Ridwan Max Sijabat, Jakarta – Since he was laid off several months ago, Maryadi, 48, has started to behave strangely, at least as far as his wife, children and neighbors are concerned.

Once an out-going father of teenagers, Maryadi has withdrawn from social activities in the neighborhood and confines himself to his rented house and "new job". "I am ashamed to tell my story (to you), but since they (his neighbors) don't read (The) Jakarta Post, I will," Maryadi said Friday.

Maryadi, who has been working as a low-paid security guard in his neighborhood in Pondok Cabe, South Jakarta, said that he was laid off by PT Fly Tech Service, a cleaning service company believed to be owned by a senior staff of state-owned airline company PT Pelita Air Service (PAS), last October.

Fly Tech is in charge of cleaning PAS' aircraft and helicopters at the Soekarno-Hatta International Airport in Cengkareng, Tangerang, Halim Perdanakusumah Airport and Pondok Cabe Airport, southern Jakarta.

Up until 1997, Maryadi was working for Pelita Air Service in the equipment safety division. Due to the economic crisis, however, he was asked to take an early pension and given severance pay totaling around Rp 30 million.

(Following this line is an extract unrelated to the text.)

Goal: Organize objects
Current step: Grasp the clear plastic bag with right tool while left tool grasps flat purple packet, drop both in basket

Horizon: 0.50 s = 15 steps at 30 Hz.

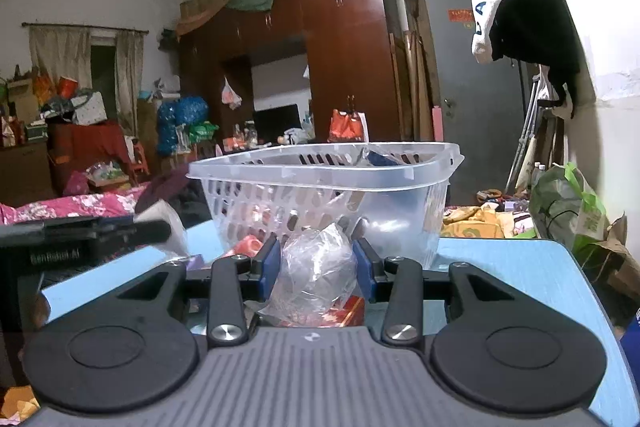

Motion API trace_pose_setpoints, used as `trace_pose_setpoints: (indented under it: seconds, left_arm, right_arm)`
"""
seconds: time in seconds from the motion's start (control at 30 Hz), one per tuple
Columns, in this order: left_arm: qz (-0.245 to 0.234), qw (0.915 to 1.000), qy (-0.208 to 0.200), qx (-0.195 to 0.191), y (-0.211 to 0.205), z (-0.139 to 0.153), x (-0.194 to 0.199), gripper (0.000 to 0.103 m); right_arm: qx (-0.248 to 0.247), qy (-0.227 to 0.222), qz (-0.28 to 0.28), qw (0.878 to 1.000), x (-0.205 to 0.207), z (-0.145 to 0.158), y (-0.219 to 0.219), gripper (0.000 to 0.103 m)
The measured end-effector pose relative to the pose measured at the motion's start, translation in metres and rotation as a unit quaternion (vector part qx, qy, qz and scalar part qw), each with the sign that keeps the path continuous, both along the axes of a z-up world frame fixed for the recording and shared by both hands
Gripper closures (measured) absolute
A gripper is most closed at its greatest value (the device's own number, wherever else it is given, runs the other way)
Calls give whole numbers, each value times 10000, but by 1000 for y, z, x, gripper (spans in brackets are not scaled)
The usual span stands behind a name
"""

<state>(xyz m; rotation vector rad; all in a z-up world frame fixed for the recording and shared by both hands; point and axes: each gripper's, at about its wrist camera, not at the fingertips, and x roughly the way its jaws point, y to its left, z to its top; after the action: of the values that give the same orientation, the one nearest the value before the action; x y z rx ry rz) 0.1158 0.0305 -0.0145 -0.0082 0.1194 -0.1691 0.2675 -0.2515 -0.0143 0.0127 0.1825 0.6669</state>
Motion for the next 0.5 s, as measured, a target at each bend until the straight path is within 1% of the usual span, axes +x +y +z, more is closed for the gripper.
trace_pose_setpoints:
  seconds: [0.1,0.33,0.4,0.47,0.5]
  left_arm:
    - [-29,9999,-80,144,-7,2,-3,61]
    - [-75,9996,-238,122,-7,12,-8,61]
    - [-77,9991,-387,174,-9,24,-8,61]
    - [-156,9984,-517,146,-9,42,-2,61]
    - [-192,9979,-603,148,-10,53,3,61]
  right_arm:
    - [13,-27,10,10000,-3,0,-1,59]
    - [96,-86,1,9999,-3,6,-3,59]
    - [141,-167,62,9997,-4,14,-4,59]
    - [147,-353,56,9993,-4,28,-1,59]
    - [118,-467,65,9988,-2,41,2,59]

Almost immediately after he was laid off by PAS, Maryadi was hired as a contract worker by PT Fly Tech. As a contract worker, Maryadi received a much lower salary than he had earned previously with no health insurance or pension fund.

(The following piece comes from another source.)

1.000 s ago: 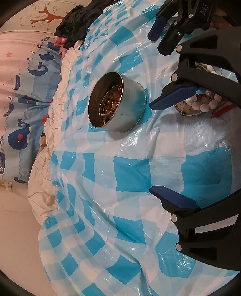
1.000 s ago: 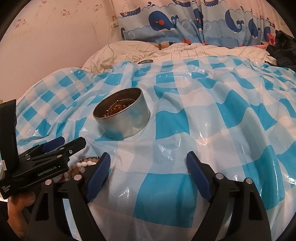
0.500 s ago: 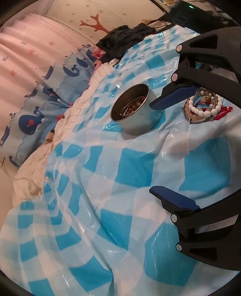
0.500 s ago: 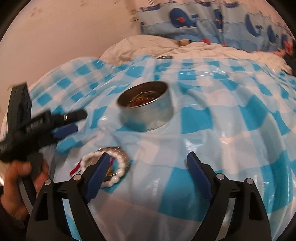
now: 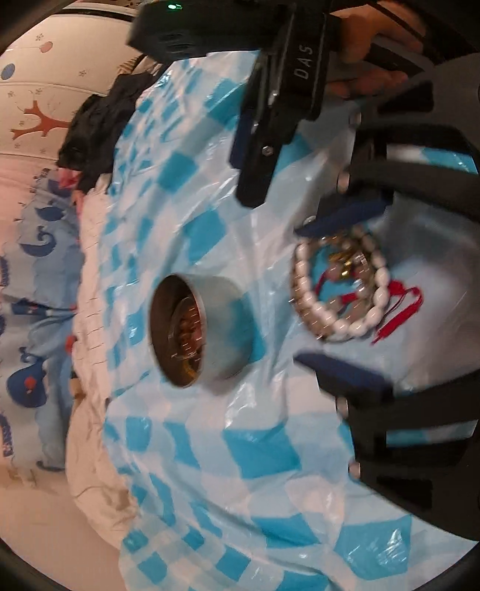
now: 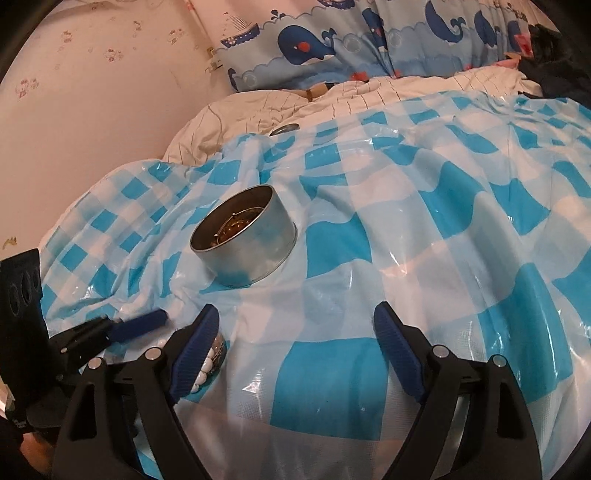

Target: Organize jewelry

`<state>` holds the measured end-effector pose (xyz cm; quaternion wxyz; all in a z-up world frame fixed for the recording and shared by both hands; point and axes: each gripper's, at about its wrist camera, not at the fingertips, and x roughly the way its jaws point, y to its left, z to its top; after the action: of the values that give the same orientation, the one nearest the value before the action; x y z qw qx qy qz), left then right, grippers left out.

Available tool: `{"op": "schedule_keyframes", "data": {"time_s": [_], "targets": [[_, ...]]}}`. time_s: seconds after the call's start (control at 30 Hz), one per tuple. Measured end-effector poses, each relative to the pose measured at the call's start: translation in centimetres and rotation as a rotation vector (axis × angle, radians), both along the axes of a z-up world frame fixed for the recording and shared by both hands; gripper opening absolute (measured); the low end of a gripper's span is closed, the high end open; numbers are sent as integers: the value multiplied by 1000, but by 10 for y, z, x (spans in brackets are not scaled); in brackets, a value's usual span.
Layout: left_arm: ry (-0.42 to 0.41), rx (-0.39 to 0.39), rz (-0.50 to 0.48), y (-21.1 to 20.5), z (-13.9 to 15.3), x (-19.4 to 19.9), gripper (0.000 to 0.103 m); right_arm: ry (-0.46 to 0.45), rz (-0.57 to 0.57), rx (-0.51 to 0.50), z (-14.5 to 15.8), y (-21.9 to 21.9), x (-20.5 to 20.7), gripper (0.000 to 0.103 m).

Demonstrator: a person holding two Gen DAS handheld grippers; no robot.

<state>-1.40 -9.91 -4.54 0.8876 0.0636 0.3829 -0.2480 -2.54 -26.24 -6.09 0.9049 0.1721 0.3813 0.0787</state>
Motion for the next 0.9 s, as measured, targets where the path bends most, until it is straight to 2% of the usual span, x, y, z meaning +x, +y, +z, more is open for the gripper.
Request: {"op": "schedule_keyframes", "data": {"time_s": [0.03, 0.1, 0.17, 0.2, 0.33, 0.53, 0.67, 0.9], "targets": [[7, 8, 4, 0, -1, 0, 35, 1, 5, -4, 0, 1, 0, 84], [10, 5, 13, 3, -2, -2, 28, 2, 6, -2, 1, 1, 0, 85], [21, -8, 32, 8, -1, -2, 10, 3, 7, -3, 0, 2, -1, 85], [26, -18, 35, 10, -1, -2, 6, 2, 7, -3, 0, 2, -1, 85], [50, -26, 11, 12, 1, -3, 6, 3, 7, -3, 0, 2, 0, 85], [55, -253, 30, 43, 28, 0, 6, 2, 7, -3, 0, 3, 0, 85], [21, -333, 88, 69, 46, 2, 6, -11, 32, -23, 1, 9, 0, 85], [-7, -361, 154, 91, 56, 8, 6, -98, 319, -121, 13, 68, -10, 85]]}}
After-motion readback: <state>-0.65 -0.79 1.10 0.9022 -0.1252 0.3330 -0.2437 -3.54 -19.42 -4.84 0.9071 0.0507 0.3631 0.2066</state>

His biggest nightmare came last October when Fly Tech dismissed him without any severance pay or pension fund. And to add insult to injury, his eldest daughter Maisaroh was laid off by Sarinah Department Store in Central Jakarta a few months later.

In order to help her family's income, Maisaroh, 21, decided to work for a Japanese bar and karaoke lounge in the Blok M business district.

Maryadi said he didn't know what his daughter was doing at the bar, "but her monthly salary was enough to help meet the family's daily needs." Maisaroh dropped out of a private university in West Jakarta only six months after her father was laid off by PAS in 1997.

"I cannot prevent her from taking the night job because I myself cannot earn enough money even to buy basic commodities such as rice, fish or kerosene," said Maryadi.

The family now rents their former house which they sold to a neighbor in the housing complex last June. They decided to sell the house in order to send Mariadi's youngest child Malik to a private technological school in Pamulang, Tangerang.

Maryadi said he had to accept his current job with a monthly take-home pay of Rp 350,000 (US$38) because he had no other alternative, besides the fact that he was too old to apply for a job in a private company.

"The small amount of money is not enough to support my family, to pay my son's school fees and to buy cheap cigarettes," he said.

Maryadi also condemned PAS for outsourcing the equipment safety work to Fly Tech. He said he was one of 87 workers victimized in the transfer of their department to a private company. Besides the small amount of severance pay after 19 years work, he said, he and other dismissed workers were hired by the private company for the same job but with lower pay.

"I was paid only Rp 900,000 monthly and last October, we were dismissed without any severance pay," he said, adding that his salary before he left PAS was Rp 1.7 million a month.

During his employment with Fly Tech, he was not registered with the social security programs as required under the current labor law.

Fly Tech's project manager, Yonas A.F., confirmed the management's decision not to extend Maryadi's labor contract last October following the closure of PAS' regular flight unit at the Soekarno-Hatta Airport.

"The decision is part of the labor contract, which is automatically void when the business contract between the company and PAS expires," he said. He added that the labor contracts between Fly Tech and Maryadi and six other workers stationed in Cengkareng airport were not extended after PAS closed down its regular flight unit last year.

Asked why Fly Tech extended the labor contract eight times consecutively with the seven workers, Yonas said this was in line with the agreement between management and workers.

The current labor law allows employers to extend a labor contract only twice consecutively. After that the worker has to be employed permanently, or dismissed without severance pay.